Selain pemerintah, sektor swasta juga mulai mengambil peran aktif. Sejumlah perusahaan e-commerce besar di Indonesia kini mengintegrasikan sistem AI untuk menganalisis perilaku konsumen dan mempercepat layanan pelanggan. Meski demikian, mayoritas pelaku industri masih menempatkan tenaga manusia sebagai bagian penting dalam rantai operasional.

Pakar teknologi dari Universitas Gadjah Mada, Dr. Dedi Prasetyo, menilai otomatisasi perlu diimbangi dengan kebijakan adaptif.

“Kuncinya ada pada regulasi ketenagakerjaan dan pendidikan. Pemerintah harus memastikan pekerja bisa beradaptasi, bukan menjadi korban perubahan teknologi,” ujarnya.

Fenomena yang terjadi di Amazon menjadi pengingat bahwa masa depan pekerjaan akan sangat ditentukan oleh kecepatan adopsi teknologi.

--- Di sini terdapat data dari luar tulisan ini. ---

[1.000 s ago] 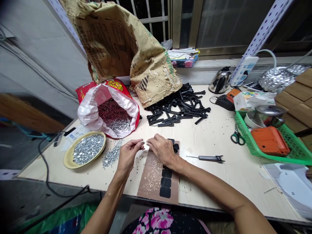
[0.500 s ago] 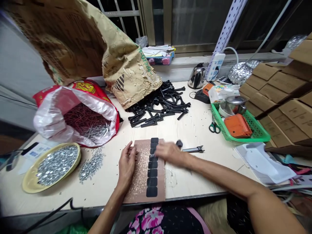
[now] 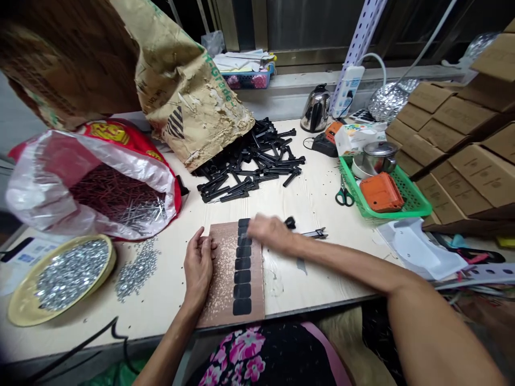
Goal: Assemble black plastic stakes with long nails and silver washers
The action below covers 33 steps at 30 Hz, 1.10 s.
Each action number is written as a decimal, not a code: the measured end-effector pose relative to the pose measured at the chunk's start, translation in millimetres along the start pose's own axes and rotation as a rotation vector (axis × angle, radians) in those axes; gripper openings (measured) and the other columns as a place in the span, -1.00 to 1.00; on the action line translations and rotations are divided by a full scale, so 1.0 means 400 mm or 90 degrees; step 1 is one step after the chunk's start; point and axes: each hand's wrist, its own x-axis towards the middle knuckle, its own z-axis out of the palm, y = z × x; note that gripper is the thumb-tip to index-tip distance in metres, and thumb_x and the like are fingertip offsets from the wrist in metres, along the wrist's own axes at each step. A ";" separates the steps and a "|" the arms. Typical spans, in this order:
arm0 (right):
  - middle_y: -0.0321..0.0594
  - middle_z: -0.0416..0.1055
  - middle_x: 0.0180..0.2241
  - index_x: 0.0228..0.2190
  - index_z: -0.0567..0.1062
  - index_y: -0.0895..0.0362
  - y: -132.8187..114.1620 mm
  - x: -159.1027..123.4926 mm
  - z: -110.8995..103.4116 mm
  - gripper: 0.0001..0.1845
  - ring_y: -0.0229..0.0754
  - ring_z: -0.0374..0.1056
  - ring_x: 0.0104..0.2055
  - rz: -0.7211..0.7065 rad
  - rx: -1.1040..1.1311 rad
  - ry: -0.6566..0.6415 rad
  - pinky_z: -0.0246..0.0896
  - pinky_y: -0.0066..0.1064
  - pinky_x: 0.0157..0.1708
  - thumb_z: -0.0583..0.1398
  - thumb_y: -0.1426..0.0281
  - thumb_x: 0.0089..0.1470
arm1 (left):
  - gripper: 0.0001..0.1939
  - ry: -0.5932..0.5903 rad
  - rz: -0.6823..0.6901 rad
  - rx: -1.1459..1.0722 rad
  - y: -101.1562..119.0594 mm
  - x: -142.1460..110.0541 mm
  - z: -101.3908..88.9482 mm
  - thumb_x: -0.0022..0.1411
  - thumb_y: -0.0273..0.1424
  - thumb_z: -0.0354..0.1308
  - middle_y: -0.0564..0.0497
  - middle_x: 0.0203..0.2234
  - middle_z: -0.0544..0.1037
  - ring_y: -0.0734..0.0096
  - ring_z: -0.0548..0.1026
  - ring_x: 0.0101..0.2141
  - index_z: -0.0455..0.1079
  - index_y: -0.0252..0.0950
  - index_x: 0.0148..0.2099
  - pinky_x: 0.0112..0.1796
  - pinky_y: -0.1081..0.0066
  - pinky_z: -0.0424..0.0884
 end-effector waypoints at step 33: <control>-0.23 0.44 -0.31 -0.30 0.51 0.10 0.091 0.178 -0.034 -0.74 -0.21 0.25 -0.26 0.028 -0.184 0.035 0.04 -0.40 -0.28 0.05 0.30 0.24 | -0.61 -0.013 0.018 -0.036 0.015 -0.014 -0.023 0.26 -0.26 -0.02 -0.11 -0.19 0.44 0.29 0.44 -0.22 0.29 -0.28 0.09 -0.17 0.27 0.36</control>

Indonesia kini berada di persimpangan penting — antara menjadi pengguna pasif teknologi, atau menjadi negara yang mampu mengelola transisi otomasi secara berkeadilan.

Dengan potensi ekonomi digital yang diperkirakan mencapai US$360 miliar pada 2030, peluangnya terbuka lebar. Namun, kesiapan sumber daya manusia akan menjadi faktor penentu: apakah robot akan mengambil alih, atau manusia yang memimpin di era digital baru ini.